> [Available records]
--*--

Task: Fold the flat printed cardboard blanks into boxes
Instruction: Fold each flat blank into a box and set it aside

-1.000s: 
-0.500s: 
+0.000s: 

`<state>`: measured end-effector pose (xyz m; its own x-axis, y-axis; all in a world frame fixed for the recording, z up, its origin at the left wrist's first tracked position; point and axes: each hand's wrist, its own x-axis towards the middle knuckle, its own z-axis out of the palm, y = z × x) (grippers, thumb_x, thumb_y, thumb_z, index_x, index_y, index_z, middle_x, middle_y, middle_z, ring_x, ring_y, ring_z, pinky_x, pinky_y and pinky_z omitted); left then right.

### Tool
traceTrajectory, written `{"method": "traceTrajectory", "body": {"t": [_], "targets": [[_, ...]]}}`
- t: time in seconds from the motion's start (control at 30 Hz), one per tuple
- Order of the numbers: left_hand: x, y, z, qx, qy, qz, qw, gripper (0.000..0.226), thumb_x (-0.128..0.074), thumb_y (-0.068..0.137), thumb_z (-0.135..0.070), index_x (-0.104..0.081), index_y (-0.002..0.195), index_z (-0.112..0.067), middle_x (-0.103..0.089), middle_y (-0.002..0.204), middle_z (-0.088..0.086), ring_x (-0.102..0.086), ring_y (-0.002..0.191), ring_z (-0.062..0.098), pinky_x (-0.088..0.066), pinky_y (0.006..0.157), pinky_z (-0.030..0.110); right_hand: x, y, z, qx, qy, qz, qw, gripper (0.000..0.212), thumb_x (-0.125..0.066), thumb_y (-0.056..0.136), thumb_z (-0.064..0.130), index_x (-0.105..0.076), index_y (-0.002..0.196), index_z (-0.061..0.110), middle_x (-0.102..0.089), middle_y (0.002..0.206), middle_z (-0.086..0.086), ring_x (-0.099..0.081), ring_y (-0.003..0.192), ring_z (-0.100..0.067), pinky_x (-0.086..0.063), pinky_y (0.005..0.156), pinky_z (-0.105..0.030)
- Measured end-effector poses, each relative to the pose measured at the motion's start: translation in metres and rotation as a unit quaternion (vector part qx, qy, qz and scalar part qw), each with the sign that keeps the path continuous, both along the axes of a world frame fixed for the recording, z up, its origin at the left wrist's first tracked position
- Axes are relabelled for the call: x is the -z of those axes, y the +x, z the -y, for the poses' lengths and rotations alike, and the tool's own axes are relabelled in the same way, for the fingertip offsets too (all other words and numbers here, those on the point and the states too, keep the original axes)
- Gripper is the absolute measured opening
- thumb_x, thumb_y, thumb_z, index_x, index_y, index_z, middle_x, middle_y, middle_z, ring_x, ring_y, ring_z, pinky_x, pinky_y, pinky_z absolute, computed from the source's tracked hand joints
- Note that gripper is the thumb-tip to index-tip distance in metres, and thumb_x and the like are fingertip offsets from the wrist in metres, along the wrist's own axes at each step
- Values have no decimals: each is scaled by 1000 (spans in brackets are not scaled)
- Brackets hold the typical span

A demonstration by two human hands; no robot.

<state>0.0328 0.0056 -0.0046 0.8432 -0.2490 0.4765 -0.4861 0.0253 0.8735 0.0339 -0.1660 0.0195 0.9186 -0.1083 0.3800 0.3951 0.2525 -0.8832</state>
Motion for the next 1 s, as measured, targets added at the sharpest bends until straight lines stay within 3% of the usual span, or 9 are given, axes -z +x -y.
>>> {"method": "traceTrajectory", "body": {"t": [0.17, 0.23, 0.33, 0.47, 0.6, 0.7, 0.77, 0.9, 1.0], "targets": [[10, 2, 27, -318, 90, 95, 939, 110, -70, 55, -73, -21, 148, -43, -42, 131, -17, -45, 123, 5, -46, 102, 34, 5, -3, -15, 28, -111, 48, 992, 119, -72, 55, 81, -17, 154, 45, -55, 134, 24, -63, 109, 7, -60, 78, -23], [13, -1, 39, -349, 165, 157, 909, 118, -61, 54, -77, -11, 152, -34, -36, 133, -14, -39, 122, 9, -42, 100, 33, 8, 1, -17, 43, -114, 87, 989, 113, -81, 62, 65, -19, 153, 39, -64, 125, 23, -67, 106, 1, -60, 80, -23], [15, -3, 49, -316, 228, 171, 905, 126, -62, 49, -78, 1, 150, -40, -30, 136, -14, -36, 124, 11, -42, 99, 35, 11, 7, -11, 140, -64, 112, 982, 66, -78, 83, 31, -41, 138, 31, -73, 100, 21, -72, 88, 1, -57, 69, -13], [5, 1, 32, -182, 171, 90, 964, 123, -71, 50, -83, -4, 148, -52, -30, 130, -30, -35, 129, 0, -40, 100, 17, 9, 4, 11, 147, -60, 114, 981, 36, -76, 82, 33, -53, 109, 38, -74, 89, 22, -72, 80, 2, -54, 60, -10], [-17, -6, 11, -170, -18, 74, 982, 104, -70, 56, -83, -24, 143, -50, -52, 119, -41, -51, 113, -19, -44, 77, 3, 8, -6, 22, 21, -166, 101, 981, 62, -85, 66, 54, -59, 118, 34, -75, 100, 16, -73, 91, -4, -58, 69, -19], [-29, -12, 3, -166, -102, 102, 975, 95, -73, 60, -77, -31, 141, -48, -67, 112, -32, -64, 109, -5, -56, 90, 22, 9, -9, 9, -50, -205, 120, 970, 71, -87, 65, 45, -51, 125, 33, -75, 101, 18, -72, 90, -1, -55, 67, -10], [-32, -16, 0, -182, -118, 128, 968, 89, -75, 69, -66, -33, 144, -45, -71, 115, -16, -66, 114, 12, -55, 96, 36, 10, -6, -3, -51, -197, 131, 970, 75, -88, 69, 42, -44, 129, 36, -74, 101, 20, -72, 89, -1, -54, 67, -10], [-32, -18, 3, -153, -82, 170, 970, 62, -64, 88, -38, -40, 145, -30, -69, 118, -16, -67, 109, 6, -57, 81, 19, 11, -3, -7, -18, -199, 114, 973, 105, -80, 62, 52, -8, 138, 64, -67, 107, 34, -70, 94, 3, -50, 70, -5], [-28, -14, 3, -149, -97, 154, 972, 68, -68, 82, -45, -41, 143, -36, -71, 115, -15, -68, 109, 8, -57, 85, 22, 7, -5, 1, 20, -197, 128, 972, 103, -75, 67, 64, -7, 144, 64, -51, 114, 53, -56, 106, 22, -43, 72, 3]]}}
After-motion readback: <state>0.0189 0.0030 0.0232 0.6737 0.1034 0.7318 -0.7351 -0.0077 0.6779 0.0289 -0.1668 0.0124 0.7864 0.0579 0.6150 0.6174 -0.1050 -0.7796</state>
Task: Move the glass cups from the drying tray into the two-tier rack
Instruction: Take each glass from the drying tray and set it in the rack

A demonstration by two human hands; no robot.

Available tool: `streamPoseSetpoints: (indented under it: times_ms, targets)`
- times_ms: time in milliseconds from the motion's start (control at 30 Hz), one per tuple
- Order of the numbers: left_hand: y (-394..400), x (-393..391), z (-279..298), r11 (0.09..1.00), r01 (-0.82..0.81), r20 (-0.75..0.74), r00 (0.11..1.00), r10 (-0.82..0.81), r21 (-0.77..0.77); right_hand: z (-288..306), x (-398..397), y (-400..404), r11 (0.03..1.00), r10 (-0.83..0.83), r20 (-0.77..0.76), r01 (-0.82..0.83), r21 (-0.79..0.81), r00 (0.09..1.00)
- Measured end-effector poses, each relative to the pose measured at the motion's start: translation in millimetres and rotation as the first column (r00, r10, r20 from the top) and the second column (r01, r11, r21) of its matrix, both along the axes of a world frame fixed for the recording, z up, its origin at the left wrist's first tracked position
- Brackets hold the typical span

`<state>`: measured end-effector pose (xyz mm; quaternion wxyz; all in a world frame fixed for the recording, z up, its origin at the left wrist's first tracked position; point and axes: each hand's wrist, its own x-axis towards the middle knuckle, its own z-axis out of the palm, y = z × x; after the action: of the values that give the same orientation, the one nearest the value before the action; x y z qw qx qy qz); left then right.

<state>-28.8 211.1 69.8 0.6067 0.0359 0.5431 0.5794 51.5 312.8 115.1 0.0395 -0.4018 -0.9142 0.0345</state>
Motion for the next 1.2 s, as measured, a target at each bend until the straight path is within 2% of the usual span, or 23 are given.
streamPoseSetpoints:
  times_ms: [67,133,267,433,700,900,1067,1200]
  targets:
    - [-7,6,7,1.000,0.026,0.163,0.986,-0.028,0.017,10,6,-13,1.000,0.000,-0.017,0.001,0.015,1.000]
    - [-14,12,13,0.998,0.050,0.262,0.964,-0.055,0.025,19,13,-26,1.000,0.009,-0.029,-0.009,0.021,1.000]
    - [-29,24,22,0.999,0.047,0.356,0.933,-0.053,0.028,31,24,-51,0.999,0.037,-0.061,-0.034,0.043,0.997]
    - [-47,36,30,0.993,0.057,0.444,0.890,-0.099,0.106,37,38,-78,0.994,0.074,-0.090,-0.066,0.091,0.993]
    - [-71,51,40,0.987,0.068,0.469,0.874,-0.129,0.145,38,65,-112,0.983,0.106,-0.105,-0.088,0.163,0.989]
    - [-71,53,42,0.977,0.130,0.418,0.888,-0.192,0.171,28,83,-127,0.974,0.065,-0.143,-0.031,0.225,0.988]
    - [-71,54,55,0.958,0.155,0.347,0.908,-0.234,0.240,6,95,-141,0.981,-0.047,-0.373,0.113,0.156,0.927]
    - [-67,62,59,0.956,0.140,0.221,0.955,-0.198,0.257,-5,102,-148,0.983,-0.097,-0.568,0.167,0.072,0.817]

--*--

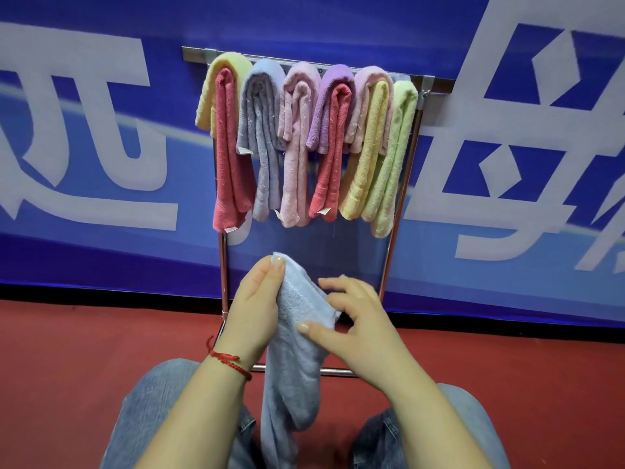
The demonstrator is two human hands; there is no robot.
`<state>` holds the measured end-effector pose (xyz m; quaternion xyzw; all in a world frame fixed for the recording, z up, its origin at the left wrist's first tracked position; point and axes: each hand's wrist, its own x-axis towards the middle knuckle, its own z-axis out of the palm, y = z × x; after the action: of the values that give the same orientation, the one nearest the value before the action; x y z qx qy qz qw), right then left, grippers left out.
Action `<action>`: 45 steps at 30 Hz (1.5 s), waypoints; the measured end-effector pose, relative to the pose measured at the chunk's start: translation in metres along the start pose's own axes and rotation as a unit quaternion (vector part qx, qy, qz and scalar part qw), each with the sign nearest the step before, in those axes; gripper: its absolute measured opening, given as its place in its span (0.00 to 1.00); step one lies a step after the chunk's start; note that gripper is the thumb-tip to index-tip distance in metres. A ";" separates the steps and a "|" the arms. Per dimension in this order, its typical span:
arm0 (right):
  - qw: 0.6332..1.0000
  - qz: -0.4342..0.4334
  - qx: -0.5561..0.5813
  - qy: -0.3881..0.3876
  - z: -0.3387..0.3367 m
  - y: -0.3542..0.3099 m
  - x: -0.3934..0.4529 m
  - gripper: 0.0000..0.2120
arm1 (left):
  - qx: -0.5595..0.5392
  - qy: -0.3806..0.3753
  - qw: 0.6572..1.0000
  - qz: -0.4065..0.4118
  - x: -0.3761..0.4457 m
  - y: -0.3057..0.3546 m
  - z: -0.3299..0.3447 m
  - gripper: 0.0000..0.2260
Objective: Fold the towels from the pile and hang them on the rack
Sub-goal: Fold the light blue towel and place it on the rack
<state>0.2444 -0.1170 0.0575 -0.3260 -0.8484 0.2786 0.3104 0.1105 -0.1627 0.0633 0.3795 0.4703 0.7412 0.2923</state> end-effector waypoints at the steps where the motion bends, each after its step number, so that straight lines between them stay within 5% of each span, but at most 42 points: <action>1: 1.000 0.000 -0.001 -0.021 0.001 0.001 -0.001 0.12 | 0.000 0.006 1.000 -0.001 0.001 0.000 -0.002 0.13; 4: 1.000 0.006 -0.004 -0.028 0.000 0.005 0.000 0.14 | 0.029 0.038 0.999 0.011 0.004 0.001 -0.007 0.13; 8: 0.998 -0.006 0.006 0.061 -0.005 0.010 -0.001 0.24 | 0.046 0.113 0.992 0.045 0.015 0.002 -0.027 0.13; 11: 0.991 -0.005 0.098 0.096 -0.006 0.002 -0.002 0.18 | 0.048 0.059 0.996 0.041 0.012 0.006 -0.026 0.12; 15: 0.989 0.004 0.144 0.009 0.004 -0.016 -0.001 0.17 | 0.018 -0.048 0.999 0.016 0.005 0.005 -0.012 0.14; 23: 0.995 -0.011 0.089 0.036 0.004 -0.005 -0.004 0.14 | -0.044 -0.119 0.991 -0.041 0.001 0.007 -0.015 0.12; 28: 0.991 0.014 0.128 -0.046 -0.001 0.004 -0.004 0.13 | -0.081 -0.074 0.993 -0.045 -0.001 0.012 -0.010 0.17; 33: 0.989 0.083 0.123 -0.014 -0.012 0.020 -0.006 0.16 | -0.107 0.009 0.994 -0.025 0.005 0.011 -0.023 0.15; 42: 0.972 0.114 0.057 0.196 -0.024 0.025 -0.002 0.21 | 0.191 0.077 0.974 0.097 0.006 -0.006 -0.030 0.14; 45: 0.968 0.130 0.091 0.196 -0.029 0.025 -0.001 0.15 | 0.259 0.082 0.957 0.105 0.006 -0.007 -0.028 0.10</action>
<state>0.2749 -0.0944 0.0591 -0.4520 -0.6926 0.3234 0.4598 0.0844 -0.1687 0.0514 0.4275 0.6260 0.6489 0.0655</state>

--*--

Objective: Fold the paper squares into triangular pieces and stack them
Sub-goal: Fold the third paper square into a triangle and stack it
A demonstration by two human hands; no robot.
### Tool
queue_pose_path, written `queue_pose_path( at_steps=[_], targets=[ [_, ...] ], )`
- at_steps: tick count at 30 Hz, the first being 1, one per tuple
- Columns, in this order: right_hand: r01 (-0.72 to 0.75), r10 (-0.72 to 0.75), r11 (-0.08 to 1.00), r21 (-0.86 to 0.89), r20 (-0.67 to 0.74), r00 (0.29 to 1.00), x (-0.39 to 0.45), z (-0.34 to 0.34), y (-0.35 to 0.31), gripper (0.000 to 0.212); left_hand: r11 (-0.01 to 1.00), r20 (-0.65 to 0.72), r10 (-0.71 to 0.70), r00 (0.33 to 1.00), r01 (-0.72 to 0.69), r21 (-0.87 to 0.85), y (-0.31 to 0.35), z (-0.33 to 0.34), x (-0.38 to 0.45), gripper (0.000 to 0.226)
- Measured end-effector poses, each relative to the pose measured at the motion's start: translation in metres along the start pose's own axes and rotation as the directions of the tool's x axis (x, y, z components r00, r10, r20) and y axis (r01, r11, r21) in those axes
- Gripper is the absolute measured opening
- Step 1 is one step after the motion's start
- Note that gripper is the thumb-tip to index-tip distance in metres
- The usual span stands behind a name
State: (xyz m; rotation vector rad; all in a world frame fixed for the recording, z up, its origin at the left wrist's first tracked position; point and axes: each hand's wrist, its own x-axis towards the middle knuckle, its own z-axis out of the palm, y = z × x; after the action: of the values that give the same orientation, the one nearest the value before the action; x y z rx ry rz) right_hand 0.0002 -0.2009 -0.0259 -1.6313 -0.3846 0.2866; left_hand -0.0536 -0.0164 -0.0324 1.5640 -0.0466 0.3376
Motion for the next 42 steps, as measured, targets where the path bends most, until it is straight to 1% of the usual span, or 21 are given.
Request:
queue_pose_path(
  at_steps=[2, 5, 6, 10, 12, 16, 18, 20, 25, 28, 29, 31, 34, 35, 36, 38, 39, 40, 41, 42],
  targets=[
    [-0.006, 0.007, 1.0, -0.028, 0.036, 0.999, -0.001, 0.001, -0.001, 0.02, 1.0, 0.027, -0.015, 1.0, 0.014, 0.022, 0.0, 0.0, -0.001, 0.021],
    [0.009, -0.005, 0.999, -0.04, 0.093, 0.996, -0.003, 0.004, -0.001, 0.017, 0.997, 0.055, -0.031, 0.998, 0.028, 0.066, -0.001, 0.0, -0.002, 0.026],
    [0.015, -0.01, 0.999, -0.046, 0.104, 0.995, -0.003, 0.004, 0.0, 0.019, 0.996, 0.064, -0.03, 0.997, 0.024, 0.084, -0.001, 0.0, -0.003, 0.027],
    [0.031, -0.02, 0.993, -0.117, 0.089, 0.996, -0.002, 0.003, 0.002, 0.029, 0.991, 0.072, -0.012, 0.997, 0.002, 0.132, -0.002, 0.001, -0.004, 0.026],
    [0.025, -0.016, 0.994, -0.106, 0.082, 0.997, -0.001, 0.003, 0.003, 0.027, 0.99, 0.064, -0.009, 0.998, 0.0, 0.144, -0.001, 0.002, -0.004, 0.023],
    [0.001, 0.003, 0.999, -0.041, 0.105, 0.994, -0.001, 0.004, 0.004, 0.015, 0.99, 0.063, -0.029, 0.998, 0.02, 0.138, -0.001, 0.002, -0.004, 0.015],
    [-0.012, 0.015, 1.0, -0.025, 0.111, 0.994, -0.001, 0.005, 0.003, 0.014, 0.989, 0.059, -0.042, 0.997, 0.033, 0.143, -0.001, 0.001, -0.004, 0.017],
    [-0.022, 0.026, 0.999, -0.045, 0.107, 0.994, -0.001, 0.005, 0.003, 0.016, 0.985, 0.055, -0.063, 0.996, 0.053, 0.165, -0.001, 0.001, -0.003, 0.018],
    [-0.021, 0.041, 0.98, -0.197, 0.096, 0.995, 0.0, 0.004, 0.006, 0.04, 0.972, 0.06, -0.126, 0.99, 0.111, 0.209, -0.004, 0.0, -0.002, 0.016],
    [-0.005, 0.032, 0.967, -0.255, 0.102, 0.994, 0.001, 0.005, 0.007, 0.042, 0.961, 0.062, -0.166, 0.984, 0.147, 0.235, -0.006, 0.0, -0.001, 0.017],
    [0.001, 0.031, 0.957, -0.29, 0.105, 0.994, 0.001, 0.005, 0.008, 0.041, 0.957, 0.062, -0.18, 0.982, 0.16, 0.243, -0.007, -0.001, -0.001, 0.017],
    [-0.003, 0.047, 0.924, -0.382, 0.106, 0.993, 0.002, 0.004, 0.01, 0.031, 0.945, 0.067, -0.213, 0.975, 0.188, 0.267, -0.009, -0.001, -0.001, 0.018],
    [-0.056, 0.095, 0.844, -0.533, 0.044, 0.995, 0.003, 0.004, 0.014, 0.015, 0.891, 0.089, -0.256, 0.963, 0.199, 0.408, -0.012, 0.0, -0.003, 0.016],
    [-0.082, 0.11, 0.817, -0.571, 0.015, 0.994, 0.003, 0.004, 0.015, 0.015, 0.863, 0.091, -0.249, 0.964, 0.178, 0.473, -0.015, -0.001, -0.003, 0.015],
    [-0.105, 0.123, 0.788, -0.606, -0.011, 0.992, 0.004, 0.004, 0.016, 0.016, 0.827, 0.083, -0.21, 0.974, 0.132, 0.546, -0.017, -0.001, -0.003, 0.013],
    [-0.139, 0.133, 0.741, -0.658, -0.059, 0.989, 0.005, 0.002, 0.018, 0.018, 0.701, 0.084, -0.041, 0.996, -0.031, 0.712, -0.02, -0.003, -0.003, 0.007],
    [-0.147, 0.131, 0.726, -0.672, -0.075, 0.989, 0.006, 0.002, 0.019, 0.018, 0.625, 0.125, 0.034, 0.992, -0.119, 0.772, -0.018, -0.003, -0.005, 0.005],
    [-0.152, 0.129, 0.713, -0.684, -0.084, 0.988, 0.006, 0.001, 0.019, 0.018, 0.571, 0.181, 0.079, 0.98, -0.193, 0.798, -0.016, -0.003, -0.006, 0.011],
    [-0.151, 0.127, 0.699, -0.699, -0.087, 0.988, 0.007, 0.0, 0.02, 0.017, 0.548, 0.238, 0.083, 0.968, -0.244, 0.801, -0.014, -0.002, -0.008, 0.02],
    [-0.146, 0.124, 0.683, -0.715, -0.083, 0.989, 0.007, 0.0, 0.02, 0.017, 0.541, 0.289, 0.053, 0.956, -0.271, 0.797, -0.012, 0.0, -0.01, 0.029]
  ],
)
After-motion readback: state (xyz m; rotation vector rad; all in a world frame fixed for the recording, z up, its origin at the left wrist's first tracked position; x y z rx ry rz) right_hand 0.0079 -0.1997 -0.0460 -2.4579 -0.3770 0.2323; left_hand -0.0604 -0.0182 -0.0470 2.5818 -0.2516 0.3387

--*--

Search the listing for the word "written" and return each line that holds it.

> [Exercise result]
traceTrajectory, written `{"method": "traceTrajectory", "body": {"t": [_], "targets": [[_, ...]]}}`
queue_pose_path, written `queue_pose_path( at_steps=[_], targets=[ [_, ...] ], )`

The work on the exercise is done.